Although there are plenty of fantastic accommodation options in and around Victoria Falls town itself, it can be nice to escape to somewhere a bit more sheltered, that moves at its own pace, away from the hustle closer to the falls.
The barefoot luxury of Mpala Jena ticks this box perfectly, where safari and rest combine into a magical sense of contentment.

 

 

Wilderness Magashi: Thrilling Rwanda

Witness the abundance of Akagera National Park from Wilderness Magashi.
Akagera is Central Africa’s largest protected wetland and the last remaining refuge for savannah-adapted species in Rwanda. Home once more to an abundance of apex predators and their prey after highly successful reintroduction efforts, the park is again a place where one can marvel at lion, white and black rhino, buffalo and elephant roaming its hills and savannahs.

Wilderness Magashi provides the quintessential East African safari adventure and the perfect complement to your gorilla trekking experience in Rwanda.

The eight spacious tents of the lodge are perched on the shores of Lake Rwanyakazinga. You can watch elephants submerge themselves in the lake’s still waters from the deck of your room, while you are experiencing a wonderful sense of intimacy as the next tent is far enough away that you hardly know that it is there. All the rooms are linked by a raised boardwalk which runs to the main area, where you will find a luxury lounge, the dining space and bar, a swimming pool and an expansive viewing deck that takes in further sweeping views of the lake. The fire pit provides the perfect setting to enjoy a chilled cocktail after sunset.

The camp is the only exclusive-use area in Akagera, which means guests are the only ones who will be on game drives and wildlife viewing activities in the area. Rhinos, giraffes and lions roam the seemingly endless savannah. The elusive sitatunga skulks in the reedbeds, watching as you try your hand at catch-and-release fishing. Leopards sightings here are very much on the rise, thanks to a sensitive and consistent effort by trackers and guides alike to habituate the spotted cats.

It is the way this camp is integrated into its surroundings that makes it so special. Influences of Rwandan culture are balanced with the wilderness that surrounds. There are no fences, so the wildlife is uninterrupted, making their home a shared space with the camp.

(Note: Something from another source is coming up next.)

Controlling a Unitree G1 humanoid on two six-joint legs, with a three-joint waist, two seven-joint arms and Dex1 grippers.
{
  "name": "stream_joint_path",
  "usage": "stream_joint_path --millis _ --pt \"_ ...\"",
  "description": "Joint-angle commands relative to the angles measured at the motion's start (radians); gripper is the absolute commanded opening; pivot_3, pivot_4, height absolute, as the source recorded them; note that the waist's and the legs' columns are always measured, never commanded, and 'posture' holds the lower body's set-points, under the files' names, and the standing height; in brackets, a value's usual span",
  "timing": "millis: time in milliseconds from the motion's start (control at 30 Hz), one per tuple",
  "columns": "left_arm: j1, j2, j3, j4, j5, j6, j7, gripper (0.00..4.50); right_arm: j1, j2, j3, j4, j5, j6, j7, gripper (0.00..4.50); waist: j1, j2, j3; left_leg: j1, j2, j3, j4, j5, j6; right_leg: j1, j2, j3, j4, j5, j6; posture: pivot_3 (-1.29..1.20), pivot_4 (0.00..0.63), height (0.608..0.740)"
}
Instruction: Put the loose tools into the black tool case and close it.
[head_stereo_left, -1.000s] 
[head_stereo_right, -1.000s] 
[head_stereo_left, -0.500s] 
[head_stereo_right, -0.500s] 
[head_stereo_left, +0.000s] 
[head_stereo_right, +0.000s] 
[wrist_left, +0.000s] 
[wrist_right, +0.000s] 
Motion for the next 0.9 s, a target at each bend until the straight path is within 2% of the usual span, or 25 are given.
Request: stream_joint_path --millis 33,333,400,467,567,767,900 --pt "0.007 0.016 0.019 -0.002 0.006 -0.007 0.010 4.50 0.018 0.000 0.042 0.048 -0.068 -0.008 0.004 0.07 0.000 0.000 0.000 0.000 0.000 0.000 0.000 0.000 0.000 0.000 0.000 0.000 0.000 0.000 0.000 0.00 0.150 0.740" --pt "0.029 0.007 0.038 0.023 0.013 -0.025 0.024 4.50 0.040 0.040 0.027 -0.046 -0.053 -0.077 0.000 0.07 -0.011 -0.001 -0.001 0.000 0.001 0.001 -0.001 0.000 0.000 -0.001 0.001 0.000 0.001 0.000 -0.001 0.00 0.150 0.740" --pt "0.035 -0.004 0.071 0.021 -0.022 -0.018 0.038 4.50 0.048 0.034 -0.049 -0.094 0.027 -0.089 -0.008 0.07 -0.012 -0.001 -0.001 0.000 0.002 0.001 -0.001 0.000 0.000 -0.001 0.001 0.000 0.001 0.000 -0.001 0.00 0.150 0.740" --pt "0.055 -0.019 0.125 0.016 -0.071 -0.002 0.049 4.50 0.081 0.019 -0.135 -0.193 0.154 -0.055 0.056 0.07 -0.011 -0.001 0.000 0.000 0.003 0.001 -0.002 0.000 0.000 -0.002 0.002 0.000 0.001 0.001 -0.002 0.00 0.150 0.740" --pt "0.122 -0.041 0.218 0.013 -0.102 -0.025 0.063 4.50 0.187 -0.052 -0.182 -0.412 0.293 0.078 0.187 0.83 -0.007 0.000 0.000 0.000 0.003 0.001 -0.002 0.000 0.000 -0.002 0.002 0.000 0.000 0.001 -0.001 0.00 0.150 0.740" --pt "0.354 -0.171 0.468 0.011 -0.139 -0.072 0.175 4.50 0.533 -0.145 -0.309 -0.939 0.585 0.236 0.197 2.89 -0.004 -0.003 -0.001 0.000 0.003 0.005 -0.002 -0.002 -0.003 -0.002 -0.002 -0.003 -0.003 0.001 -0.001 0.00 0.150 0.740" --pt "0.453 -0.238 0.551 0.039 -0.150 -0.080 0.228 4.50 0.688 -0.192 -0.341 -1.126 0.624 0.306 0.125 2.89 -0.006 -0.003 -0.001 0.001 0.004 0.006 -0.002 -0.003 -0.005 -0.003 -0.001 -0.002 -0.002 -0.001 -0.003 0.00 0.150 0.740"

Private. Peaceful. Participatory; these are the overwhelming feelings you get from your stay here. Akagera National Park is a story of survival and regeneration, and now Wilderness Magashi is very much a part of that story too…

You don’t have to journey to another country to add safari to your Gorilla trekking (which is one of Rwanda’s main drawcards). Akagera National Park and Magashi are only a short distance from Kigali, the capital. It’s 100km kilometres by road to the park entrance or a short flight.

Get in touch with us through info@iconicafrica.com to chat about Magashi, Akagera, Gorillas, Rwanda in general, or whatever type of safari you may be interested in…

Chitabe Reimagined

For almost thirty years, Wilderness Chitabe has earned a reputation as one of the Okavango Delta’s most incredible safari destinations. Set on a wildlife-rich peninsula in the eastern sector of this tranquil eden, its diverse landscapes and patchwork of habitats draw an unparalleled abundance of game year-round. But beyond the remarkable sightings, Chitabe is a place where guests feel at home – a camp shaped by a team whose deep-rooted connection creates a rare and timeless magic.
And now, with a fresh, sustainable design, rebuilt Chitabe remains true to its roots while embracing the future.

Chitabe’s impressive mix of micro-ecosystems makes it one of Botswana’s most rewarding wildlife destinations. The convergence of the Gomoti and Santantadibe channels create almost an island, which supports a rich, year-round game viewing paradise. Here, prides of lions, packs of wild dogs, and the Okavango’s most consistent and viewable cheetah population hunt the plains. There have also been no fewer than 50 leopards recorded at Chitabe.

The Chitabe guest suites offer a blend of comfort and design, perfectly suited to the temperature swings of the Delta (summer can get very hot, winter nights can see the temperature drop to sub-zero).
Crafted to enhance the experience, the suites feature insulated canvas walls and roofs, creating an environment that maintains a light, airy feel. Spacious high ceilings, large insect-proof mesh openings, and private shaded decks open to horizon-wide views of the Delta.

The eight spacious luxury safari-style tents at are built on elevated wooden decks amongst the stunning trees of the Okavango.
Each tent has en-suite facilities that include an indoor and outdoor shower, mosquito nets, standing fans and double sliding doors opening to the shady deck with comfortable seating – a perfect breakfast nook from which to soak up the bush.
Elevated walkways connect the tents to the central camp facilities made up of a thatched raised dining and lounge area leading onto open decking with views across the waterways and floodplains. There is an evening campfire, a small curio shop and a plunge pool providing a cool sanctuary for those warm hours. Or nestle yourself in the library with a view and read a little more about the wildlife and natural history of the area; although the staff, rangers and trackers of Chitabe Camp would be more than happy to tell you all about as well.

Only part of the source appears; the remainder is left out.